(Beginning of DATASET)
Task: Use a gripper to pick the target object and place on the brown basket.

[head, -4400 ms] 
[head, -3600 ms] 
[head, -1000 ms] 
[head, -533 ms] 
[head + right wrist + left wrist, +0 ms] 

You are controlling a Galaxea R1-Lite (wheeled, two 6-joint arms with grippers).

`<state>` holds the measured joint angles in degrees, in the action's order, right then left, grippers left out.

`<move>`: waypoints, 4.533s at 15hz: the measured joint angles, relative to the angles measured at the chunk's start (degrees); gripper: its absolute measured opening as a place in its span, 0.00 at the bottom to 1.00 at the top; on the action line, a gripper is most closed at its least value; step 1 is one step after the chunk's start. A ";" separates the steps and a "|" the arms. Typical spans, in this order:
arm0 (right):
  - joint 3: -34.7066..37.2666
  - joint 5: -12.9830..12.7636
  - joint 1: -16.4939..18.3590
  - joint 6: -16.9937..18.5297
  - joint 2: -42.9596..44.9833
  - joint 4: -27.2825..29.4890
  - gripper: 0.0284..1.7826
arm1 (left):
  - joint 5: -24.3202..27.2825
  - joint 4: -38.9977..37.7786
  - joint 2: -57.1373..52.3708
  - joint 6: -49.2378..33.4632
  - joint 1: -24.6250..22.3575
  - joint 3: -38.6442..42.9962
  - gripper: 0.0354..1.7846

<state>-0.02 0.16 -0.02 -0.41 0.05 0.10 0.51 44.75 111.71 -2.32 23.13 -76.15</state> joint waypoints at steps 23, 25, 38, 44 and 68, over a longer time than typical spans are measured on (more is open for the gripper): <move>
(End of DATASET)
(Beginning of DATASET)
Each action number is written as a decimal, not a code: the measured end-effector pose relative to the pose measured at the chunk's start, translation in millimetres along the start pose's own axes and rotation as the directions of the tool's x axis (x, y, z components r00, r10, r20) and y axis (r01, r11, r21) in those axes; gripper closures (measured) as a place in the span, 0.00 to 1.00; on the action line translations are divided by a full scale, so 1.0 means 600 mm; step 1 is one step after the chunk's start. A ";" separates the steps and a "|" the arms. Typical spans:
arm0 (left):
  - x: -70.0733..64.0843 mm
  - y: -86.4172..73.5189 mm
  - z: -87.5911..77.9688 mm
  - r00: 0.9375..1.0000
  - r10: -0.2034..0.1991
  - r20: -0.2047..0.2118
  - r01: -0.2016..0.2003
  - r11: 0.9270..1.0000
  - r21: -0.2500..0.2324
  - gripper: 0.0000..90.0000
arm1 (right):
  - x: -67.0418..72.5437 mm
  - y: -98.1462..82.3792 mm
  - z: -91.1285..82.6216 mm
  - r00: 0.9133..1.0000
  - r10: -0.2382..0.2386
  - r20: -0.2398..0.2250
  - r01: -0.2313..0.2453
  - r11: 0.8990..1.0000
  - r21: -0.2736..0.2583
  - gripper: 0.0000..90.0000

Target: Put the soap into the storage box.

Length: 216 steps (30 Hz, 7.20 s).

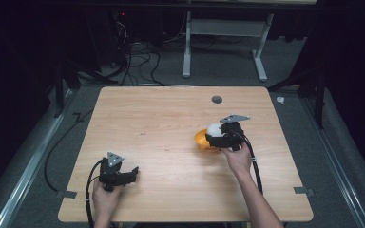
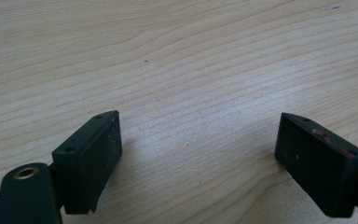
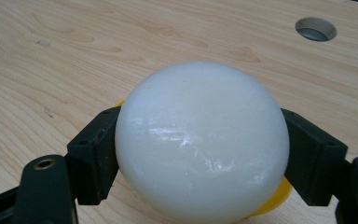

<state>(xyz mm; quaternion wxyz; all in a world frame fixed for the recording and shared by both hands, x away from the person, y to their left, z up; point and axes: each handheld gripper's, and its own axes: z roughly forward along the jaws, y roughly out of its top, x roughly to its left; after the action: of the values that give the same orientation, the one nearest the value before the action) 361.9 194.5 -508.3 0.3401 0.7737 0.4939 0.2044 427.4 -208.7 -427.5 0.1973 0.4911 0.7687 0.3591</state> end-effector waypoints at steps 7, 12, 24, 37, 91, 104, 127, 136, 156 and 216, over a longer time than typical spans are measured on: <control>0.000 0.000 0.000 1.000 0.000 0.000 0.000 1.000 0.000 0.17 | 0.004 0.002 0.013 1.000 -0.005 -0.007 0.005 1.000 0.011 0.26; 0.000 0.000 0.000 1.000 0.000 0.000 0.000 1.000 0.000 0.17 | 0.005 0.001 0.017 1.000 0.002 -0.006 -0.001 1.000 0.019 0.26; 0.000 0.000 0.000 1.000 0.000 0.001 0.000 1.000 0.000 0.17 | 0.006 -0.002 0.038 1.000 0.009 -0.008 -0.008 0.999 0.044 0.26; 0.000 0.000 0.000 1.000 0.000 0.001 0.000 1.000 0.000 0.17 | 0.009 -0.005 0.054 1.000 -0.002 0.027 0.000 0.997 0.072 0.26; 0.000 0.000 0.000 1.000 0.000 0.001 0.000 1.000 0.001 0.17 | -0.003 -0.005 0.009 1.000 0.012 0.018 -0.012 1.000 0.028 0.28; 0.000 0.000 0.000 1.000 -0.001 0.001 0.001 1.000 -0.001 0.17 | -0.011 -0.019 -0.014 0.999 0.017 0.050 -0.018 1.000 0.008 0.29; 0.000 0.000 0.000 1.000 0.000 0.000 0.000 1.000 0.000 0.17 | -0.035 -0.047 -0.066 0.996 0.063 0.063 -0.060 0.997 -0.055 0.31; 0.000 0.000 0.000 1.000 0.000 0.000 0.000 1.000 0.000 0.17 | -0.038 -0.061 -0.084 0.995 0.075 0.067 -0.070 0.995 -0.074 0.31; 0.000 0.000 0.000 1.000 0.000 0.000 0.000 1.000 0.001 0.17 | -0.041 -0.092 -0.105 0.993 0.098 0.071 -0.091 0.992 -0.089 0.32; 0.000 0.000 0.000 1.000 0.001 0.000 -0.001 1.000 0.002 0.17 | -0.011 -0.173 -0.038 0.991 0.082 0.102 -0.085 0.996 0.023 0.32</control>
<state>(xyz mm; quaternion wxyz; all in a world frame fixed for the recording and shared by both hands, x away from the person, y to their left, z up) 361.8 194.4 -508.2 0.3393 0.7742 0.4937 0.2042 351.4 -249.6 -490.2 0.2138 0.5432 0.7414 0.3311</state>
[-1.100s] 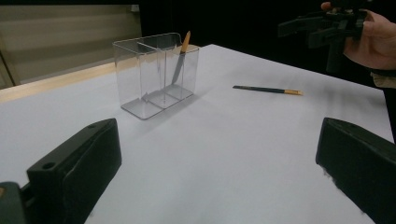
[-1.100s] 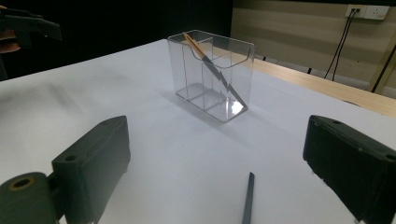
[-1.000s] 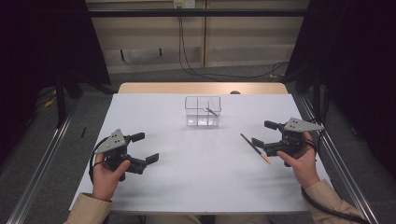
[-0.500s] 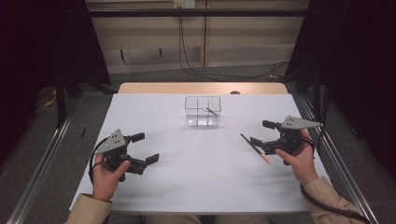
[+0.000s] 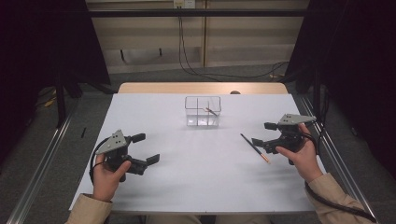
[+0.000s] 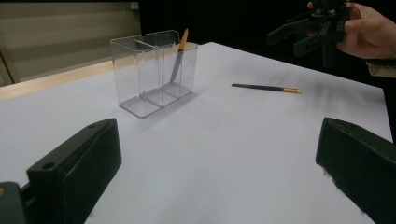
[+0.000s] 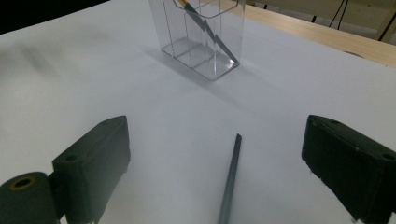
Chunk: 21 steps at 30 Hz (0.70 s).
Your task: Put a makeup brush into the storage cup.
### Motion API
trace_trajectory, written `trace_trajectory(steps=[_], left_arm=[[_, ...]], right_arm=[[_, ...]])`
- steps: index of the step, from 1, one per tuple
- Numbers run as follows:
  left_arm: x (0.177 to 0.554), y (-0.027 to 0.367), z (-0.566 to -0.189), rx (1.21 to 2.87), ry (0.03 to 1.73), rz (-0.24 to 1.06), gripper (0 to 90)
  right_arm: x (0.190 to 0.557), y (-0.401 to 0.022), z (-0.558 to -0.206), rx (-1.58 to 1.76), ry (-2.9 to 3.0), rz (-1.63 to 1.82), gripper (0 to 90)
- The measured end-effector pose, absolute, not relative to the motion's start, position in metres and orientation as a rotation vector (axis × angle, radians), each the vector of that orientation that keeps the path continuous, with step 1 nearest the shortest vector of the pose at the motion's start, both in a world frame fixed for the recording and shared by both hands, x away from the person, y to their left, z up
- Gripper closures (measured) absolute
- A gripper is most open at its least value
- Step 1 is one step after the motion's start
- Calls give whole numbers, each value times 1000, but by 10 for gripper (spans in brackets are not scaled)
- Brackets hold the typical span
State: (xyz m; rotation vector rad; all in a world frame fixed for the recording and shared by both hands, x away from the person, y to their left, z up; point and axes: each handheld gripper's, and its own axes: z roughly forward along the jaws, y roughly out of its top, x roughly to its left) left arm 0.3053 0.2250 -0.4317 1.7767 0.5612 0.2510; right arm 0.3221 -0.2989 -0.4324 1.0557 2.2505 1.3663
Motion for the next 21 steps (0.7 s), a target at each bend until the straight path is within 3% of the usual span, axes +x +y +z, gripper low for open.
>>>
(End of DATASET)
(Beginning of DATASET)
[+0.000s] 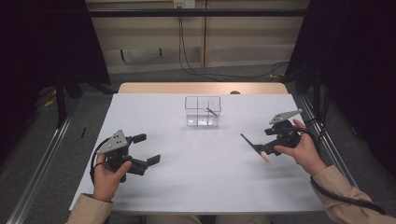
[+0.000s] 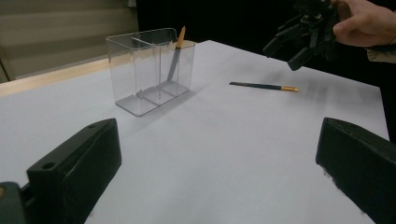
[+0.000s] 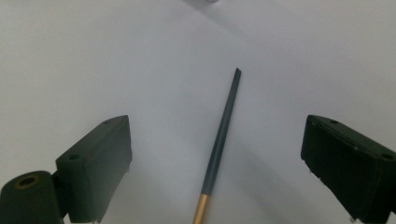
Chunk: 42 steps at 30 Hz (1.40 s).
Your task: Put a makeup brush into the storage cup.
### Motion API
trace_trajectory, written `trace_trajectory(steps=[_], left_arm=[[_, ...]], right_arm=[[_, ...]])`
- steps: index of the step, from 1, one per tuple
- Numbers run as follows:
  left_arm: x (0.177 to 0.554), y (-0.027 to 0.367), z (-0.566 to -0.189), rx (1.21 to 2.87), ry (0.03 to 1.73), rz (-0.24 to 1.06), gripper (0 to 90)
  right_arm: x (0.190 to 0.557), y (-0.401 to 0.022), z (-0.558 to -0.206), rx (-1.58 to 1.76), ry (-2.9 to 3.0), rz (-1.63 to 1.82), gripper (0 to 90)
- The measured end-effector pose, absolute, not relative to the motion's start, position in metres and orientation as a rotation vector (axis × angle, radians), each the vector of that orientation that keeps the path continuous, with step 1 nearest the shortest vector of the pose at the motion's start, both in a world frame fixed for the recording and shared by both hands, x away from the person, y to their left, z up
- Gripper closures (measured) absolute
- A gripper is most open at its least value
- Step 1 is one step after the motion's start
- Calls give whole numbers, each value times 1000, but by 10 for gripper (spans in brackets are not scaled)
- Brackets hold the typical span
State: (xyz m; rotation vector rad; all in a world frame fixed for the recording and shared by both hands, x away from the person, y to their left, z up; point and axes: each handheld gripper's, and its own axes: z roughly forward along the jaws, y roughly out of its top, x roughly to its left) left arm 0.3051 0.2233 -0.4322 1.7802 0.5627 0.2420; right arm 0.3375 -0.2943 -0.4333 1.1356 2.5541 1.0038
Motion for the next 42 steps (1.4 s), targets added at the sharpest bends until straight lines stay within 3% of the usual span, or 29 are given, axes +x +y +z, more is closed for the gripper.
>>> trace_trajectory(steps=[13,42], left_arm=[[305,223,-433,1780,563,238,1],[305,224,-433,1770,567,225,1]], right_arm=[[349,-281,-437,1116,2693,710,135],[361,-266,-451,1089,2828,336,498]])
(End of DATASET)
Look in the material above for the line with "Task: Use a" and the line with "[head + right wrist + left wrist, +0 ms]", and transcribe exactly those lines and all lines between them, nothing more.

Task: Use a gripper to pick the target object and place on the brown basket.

[head, -4400 ms] 
[head, -3600 ms] 
[head, -1000 ms] 
[head, -533 ms] 
[head + right wrist + left wrist, +0 ms] 

The answer given above is complete.